The Trump administration has proposed a border wall that would run right through the Santa Ana Wildlife Refuge in Texas – prime habitat for ocelots.
Slovenia-Croatia border
The next great migration was the refugee crisis in Europe. In 2015, migrants started fleeing Africa and the Middle East in record numbers. Hungary closed its borders which left the border between Slovenia and Croatia wide open. In response, Slovenia built a 416-mile razor wire fence. Researchers from the Norwegian Institute of Nature Research say the transnational fence could wreak havoc on the wildlife known to stretch both borders.
“Wildlife is always going to be an innocent victim of a border fence,” Linnell noted.

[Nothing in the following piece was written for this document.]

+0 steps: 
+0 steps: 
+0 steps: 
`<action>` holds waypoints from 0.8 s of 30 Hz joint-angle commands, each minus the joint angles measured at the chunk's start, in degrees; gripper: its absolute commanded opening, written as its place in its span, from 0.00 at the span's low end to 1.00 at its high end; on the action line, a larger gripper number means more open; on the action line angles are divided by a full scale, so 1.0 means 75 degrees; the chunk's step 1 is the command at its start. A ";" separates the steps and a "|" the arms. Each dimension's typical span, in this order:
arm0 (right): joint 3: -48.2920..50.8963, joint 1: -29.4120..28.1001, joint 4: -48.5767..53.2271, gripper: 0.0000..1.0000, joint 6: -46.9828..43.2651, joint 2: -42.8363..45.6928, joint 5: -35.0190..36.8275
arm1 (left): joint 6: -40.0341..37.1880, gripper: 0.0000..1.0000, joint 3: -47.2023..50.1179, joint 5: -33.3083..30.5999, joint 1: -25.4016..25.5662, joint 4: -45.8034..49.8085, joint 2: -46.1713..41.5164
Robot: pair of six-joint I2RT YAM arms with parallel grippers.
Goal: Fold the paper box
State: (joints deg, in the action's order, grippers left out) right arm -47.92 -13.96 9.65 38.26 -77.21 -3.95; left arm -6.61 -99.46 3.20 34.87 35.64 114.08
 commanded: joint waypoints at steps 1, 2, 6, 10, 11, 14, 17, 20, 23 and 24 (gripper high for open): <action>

Three endangered species that use the border as a migratory path: the brown bear, gray wolf and the lynx could suffer population loss because of their inability to breed. The lynx – like the ocelot – is threatened by its small population and degree of inbreeding which becomes exacerbated by a physical barrier.
The fence “was an immediate reaction to an unprecedented movement of people,” Linnell said. “People are probably still leaving Syria but there are simply not making it as far as Europe.”
Nearly all of the pre-9/11 walls have something in common – they either no longer exist or are no longer used as a defensive border.
“We really didn’t see this whole issue coming,” Linnell said. “I don’t think any of us anticipated the extent of the problems that were going to come in the 21st century. We thought we has left all this behind at the Cold War, but in reality, the total opposite was happening.”